"We do forestry right in Oregon, and we should all be proud of that."
That's what Sara Wu, the director of the World Forest Institute, said when accepting the International Business Award from the Oregon Consular Corps (see story).
What a refreshing comment. In an era where lawsuits against forest landowners still make headlines, Sara's comment is a great reminder of how far the forest sector has come. That's not to say we always get it right or there isn't more to learn. We're learning every day, and forest practices change to keep up with the times.

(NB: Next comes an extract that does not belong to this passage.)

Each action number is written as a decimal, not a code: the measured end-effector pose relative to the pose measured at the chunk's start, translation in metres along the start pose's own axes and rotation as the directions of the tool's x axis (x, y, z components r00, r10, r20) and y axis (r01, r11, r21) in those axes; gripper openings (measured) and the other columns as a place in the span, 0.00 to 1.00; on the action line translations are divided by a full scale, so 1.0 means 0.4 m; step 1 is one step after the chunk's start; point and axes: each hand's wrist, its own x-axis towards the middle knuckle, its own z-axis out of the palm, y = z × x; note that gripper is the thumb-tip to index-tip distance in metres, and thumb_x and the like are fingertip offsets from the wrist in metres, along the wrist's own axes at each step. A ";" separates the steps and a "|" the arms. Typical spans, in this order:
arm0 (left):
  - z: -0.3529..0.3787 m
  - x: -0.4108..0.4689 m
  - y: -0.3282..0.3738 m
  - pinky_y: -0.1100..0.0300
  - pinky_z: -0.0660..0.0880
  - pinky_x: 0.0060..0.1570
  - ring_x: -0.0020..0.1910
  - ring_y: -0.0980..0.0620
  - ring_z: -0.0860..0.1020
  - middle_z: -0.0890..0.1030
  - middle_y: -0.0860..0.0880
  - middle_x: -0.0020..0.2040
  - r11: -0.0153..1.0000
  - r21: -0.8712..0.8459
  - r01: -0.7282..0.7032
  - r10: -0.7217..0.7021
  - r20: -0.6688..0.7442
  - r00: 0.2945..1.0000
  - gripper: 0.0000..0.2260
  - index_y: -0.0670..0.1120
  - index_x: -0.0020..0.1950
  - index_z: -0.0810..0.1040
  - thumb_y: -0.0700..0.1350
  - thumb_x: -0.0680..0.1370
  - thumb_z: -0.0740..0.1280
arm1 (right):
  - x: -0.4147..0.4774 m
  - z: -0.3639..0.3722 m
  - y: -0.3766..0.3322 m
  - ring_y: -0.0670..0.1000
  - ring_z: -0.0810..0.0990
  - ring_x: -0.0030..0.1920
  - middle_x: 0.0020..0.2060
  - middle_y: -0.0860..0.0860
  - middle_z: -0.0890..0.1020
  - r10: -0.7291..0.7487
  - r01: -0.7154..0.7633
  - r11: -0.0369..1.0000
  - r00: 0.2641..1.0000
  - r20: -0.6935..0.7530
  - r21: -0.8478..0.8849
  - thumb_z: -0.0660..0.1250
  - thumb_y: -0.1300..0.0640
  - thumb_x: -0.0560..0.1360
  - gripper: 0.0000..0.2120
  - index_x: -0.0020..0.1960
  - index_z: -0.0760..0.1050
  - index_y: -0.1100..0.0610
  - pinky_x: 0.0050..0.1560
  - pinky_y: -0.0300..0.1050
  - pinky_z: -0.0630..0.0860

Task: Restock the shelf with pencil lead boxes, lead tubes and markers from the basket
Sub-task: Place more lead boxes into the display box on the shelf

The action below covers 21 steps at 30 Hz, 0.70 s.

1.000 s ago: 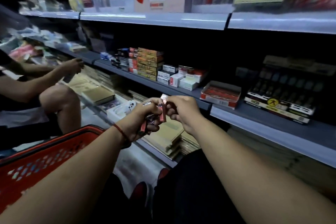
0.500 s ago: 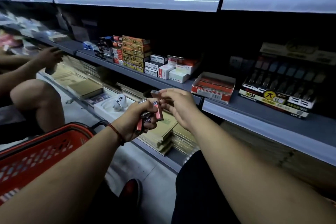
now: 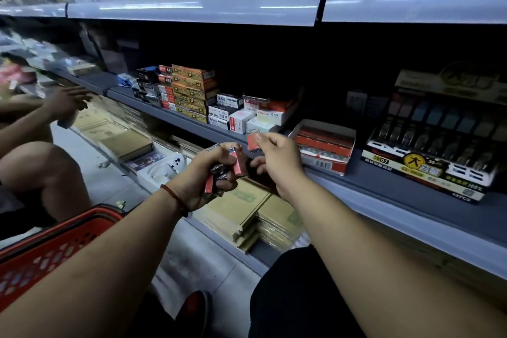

As we built our new website, I was amazed to learn that the Oregon Legislature has amended the Oregon Forest Practices Act 20 times since it was first passed in 1971. And the Oregon Board of Forestry has modified the administrative rules and regulations dozens of times to meet the law's requirements.
That means that as new science and experience have come to light, our citizen legislature and citizen board - as well as forest landowners - have embraced change to make sure we protect our precious natural resources for future generations. That the act has changed and become stronger is a sign of health.
It shouldn't surprise anyone that forestry scholars from around the world come to Oregon to intern at the World Forest Institute, located at the World Forestry Center near Washington Park. Oregon is "ground zero" for advanced forest management practices. What we do here has influence far beyond our state borders. And that's something of which we can all be proud.